* **Activity**
Please give back only the lines below from the one containing "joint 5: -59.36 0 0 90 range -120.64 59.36" to the one containing "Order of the", each repeated word for word, both ends included.

* **Collected material**
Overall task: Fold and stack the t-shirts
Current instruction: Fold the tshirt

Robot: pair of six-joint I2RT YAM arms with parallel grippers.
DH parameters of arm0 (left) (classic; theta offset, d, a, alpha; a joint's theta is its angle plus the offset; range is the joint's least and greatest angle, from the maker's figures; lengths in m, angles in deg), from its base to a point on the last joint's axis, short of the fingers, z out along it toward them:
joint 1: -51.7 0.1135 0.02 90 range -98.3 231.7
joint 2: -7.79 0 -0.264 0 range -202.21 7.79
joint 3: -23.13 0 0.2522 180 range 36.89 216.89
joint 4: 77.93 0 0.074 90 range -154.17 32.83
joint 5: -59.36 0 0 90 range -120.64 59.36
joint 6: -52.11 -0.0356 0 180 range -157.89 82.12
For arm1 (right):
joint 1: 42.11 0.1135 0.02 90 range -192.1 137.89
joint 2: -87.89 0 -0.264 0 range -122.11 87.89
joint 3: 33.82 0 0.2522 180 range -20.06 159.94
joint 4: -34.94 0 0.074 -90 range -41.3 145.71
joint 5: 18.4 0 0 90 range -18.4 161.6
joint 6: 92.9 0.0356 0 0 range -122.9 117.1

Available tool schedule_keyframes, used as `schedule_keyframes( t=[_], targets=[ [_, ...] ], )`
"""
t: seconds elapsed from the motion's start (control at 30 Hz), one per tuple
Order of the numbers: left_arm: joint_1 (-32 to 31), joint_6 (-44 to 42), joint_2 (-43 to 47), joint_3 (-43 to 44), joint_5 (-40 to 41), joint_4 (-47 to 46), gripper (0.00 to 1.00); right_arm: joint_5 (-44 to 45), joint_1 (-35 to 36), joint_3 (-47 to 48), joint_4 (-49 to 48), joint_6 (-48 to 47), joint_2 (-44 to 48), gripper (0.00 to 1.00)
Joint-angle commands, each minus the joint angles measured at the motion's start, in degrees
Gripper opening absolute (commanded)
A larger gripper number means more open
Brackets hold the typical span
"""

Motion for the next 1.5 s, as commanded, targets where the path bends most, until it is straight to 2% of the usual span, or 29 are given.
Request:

* **Reply to the task**
joint 5: -59.36 0 0 90 range -120.64 59.36
joint 6: -52.11 -0.0356 0 180 range -157.89 82.12
For arm1 (right):
joint 1: 42.11 0.1135 0.02 90 range -192.1 137.89
joint 2: -87.89 0 -0.264 0 range -122.11 87.89
joint 3: 33.82 0 0.2522 180 range -20.06 159.94
joint 4: -34.94 0 0.074 -90 range -41.3 145.71
joint 5: 18.4 0 0 90 range -18.4 161.6
joint 6: 92.9 0.0356 0 0 range -122.9 117.1

Available tool schedule_keyframes, used as `schedule_keyframes( t=[_], targets=[ [_, ...] ], )`
"""
t: seconds elapsed from the motion's start (control at 30 Hz), one per tuple
Order of the numbers: left_arm: joint_1 (-32 to 31), joint_6 (-44 to 42), joint_2 (-43 to 47), joint_3 (-43 to 44), joint_5 (-40 to 41), joint_4 (-47 to 46), gripper (0.00 to 1.00); right_arm: joint_5 (-44 to 45), joint_1 (-35 to 36), joint_3 (-47 to 48), joint_4 (-49 to 48), joint_6 (-48 to 47), joint_2 (-44 to 48), gripper (0.00 to 1.00)

There's no more to this exercise.